Death and grief as a fifteen-year-old

Alice Draper
Life is Fiction
Published in
4 min readJun 2, 2017
Carla and myself just over a year before she passed away

On my fifteenth birthday, my friend Carla, and her twin sister, gave me a card filled with photographs of us together, and a jar of nutella.

Only a few weeks later, Carla lost her life to a rare form of pneumonia and a hospital bug.

Death is normal. I always knew that. I had lost pets, and my maternal grandfather. I remember being eight and sitting stony faced through my grandfather’s funeral while people, including my mother, delivered speeches and weeped. While I knew my grandfather, I never really had a strong relationship with him, and his death did not have a big impact on me. Before I was fifteen, I had never really grieved. Not until 2012 when I lost one of my oldest and dearest friends.

Carla reminded me of a hyper bunny. She walked into any space with an infectious amount of energy and life. She had a wicked sense of humour, and would squeal in laughter leaving everyone else in tears. It wasn’t all fun and games though, Carla was one of the most competitive and hard working people I ever met, who loved to be in control. I remember countless occasions I spent with her and her twin sister, staying indoors eating sweets and playing Monopoly. If we were eating rascals or smarties, Carla would divide the sweets by colour, and ration them out into perfectly even numbers between all of us. And if there was one or two sweets left over, those would be cut into three pieces and shared between us. Playing Monopoly, or any game, went perfectly well only if Carla was winning. However, if she happened to be losing, the game was ‘boring’ and we should ‘do something else’. Boys fell in love with Carla all the time, and she always had a sea of admirers. However, she refused to settle for anyone less than absolutely perfect.

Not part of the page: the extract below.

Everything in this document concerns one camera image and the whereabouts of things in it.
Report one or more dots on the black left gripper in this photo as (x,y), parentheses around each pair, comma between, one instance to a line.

Carla was admitted into hospital on August 14, after contracting a rare form of pneumonia. Twenty days later, on September 3, Carla passed away. She had contracted a secondary hospital bug, and was in a critical state during her time in hospital. She had a million machines keeping her vaguely alive, her organs were failing her and she was receiving up to seven blood and platelet transfusions a day. Yet her death was still the hugest shock. Losing Carla taught me that no matter how much warning you have, you can never be prepared for the pain of losing someone important to you.

I know that I was in class when I heard the news of losing Carla over the school intercom. The next few hours are a blur. I remember feeling claustrophobic as too many people touched and held me. People were talking and crying, but it was if I wasn’t really there. Then my mom’s arms were around me, and everything felt far better.

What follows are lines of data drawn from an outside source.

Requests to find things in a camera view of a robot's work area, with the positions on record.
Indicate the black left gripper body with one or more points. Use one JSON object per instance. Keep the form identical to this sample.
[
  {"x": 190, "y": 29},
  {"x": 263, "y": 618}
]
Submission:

The next few weeks were incredibly hard. The kind of pain I was accustomed too, would come at me full blown, and then leave. But grief was so different. Some days I was fine, and I was certain things were getting better. I would actually have a good day at school, and laugh with my friends.

Other days the pain would come crashing in. I never knew what to do. I would cry occasionally. But mainly I would withdraw myself from the world. Lock myself in a bedroom or bathroom. Listen to “Dark Paradise” by Lana Del Rey on repeat, and play memories I had with Carla over and over in my head.

Carla would often feature in my dreams. She was always so real, my brain somehow always managed to convince my unconscious self that she got better, and she is okay. Then I would wake up, and weep when I remembered she was gone.

My healing began a couple of weeks after losing Carla. I began writing about her, writing to her, burning letters over a candle stick in the hope that they would reach her somewhere. I created photograph collages over my bedroom wall, of us at the beach, on her trampoline, at a music festival wearing ridiculously over-sized glasses. I had a collection of every newspaper article about her that was published while she was sick. Somehow, commemorating Carla in this way, helped me tell myself that yes she was gone, but it would be okay.

It is almost five years since the dreadful day the world lost Carla. I still dream of her occasionally, and in my dreams she is fine, she got better, she’s just been hiding from the world since she got sick. I am always left confused. I still think of her often, but not with same amount of pain and sadness that I always held for the first year after she left us.

Grief never really dies. I am not sure that I, nor anyone else, will ever come to terms with losing someone who had so much life, so much character and so much potential at such a young age. Death is meant to be reserved for the old and the fragile, not for the young and the robust. Carla’s family, including her twin sister, will never recover fully and will never be okay with living in a world without her. But it does get easier.